Stretch also said the concerns may be overblown. Churches in particular aren’t likely to suffer because many of their donors will continue to tithe 10 percent of their income and aren’t motivated to give by tax savings. Tens of millions of other people also donate to charities including churches without being able to deduct their contributions.
In addition, he said many households at the lower end of the top brackets already effectively have the value of their deductions reduced to 26 percent or 28 percent by the alternative minimum tax, which was designed to limit the use of deductions and exemptions by the wealthy.
Between 1990 and 2001, a period when the minimum tax was increasingly capping deductions for six-figure income households, deductions for charitable giving grew at an annual rate of about 8.4 percent, according to a study by the Internal Revenue Service.
Charitable donations hit a record in 2007, according to the Giving USA Foundation, a research organization in Glenview, Illinois. The group said American individuals donate $200 billion annually. IRS statistics show about 3.6 million U.S. households with adjusted gross incomes of more than $200,000 deducted about $87.8 billion in charitable gifts in 2006, the last year for which data was available. As many as 84 million in the U.S. also may donate without claiming tax deductions, according to the Independent Sector.
Robert Greenstein, executive director of the Center on Budget and Policy Priorities, a Washington research group that usually sides with Democrats on economic policy, said the deduction cap merely reinstates limits former President Ronald Reagan signed into law in 1986. He cautioned, however, that tax rates were lower then, too.
“One can look back to the period of the late ‘80s and find that whether it was home purchases, charitable contributions or the like they did not collapse when the incentive at the top of the income scale was 28 percent,” he said.
Obama, 47, proposed limiting the value of itemized tax deductions to 28 percent for the approximately 2.6 million U.S. households that fall into the top two income tax brackets, which would be 36 percent and 39.6 percent beginning in 2011 under his budget.
In 2008, the second-highest tax bracket kicked in at taxable income of $164,550 for single taxpayers and $200,300 for married couples. The top bracket last year was triggered at $357,700 for both groups; by 2011, both figures will be higher as they are adjusted for inflation annually.
Under Obama’s proposal, a taxpayer in the top bracket who donates $1,000 to charity would get a tax savings of $280 instead of $396 without the change.
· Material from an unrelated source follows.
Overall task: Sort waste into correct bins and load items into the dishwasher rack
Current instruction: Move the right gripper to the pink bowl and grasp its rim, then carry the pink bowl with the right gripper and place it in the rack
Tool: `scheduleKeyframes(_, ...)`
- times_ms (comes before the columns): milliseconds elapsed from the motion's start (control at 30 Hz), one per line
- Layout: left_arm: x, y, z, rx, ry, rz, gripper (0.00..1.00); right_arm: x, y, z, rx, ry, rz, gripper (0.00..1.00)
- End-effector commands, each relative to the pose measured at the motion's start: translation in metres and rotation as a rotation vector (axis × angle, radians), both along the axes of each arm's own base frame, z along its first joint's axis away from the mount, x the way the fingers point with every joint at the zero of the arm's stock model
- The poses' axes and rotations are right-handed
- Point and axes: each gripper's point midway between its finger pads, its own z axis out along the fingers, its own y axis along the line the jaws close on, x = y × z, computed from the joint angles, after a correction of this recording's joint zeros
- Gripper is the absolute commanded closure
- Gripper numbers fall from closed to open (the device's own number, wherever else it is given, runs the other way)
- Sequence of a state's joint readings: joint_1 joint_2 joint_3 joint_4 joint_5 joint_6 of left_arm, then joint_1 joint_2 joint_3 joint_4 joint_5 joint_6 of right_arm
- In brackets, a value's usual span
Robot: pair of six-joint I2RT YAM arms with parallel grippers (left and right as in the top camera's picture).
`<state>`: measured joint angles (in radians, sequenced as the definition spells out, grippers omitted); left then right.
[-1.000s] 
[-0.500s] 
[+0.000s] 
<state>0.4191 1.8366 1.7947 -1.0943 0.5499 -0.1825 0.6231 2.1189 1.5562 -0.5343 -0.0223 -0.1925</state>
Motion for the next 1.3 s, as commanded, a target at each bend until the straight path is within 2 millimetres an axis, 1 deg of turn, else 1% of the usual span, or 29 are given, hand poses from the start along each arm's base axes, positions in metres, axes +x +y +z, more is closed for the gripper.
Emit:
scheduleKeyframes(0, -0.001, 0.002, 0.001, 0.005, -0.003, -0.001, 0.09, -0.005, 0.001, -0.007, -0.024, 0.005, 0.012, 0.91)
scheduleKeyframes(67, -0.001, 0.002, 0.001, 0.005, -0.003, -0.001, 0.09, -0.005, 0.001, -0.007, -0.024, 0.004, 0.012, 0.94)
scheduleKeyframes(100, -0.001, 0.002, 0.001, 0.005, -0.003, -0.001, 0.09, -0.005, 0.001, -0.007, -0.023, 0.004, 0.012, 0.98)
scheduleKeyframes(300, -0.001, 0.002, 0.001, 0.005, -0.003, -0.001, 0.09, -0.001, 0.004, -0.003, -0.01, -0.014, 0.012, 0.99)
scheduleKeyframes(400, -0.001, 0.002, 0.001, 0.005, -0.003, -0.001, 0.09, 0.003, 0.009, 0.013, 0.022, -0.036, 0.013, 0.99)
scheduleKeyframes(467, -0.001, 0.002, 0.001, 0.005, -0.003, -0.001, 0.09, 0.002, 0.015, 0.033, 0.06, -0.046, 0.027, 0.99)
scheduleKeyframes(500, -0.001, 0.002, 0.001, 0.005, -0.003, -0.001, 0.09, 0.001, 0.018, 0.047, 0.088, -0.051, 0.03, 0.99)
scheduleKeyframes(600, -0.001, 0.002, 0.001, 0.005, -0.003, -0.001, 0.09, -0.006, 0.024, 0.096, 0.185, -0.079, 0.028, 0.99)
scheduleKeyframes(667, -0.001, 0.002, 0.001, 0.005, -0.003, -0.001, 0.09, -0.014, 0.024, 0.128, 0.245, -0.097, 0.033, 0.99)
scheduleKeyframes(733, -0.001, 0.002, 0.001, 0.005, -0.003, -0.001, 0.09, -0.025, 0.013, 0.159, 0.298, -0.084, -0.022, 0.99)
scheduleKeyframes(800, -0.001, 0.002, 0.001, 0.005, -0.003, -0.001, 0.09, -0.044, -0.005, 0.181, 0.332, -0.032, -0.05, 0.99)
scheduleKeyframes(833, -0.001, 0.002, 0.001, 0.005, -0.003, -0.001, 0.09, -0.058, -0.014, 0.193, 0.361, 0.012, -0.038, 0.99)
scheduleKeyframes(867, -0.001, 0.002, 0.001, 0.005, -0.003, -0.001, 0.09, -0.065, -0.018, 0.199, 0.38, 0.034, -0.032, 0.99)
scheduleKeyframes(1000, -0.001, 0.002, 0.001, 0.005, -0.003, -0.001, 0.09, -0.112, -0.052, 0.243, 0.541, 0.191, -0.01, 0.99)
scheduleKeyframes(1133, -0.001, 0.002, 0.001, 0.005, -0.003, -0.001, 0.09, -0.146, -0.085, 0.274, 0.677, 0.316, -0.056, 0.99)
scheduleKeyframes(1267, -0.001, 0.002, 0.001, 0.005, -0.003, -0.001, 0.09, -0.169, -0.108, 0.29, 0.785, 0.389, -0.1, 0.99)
A taxpayer in the second- highest bracket would lose $80 in tax savings. The proposal would also limit tax savings for other write-offs including mortgage interest, state and local taxes paid, and medical expenses, among other itemized deductions.
One Percent Reduction
Jon Bakija, an economics professor at Williams College in Williamstown, Massachusetts, and Treasury Department economist Bradley Heim recently estimated that top earners reduce their donations by between 0.5 percent and 1 percent for every percentage-point increase in giving costs.
That means charitable giving may be reduced by between 10 percent and 20 percent under Obama’s proposal, Bakija said in an interview.
“Given the size of the change we’re talking about, it’s a modest effect,” Bakija said.